YOUR TASK
State only how many lines in the listing contain the string "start".

SUPPLIED INFORMATION

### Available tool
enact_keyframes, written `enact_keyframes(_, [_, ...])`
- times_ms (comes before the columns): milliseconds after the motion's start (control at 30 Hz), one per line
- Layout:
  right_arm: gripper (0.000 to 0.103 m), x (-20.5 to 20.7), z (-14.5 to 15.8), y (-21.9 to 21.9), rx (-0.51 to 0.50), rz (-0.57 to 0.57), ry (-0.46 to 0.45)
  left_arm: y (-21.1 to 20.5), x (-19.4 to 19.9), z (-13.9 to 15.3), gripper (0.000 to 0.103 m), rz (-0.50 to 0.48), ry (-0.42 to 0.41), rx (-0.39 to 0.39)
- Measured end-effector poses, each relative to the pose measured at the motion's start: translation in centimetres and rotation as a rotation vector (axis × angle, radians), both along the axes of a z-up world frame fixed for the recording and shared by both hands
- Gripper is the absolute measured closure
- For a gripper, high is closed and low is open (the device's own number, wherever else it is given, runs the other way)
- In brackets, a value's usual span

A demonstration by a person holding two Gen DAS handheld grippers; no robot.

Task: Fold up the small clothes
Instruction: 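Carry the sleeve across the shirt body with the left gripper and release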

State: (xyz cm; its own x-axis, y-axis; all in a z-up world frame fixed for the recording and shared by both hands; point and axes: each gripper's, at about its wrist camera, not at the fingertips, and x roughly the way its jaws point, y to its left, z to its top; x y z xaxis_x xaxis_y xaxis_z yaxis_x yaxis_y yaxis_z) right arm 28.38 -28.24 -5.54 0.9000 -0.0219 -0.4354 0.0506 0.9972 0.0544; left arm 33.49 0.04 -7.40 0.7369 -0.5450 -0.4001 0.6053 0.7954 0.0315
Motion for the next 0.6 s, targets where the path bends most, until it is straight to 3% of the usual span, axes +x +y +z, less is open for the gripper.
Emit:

TASK OUTPUT
2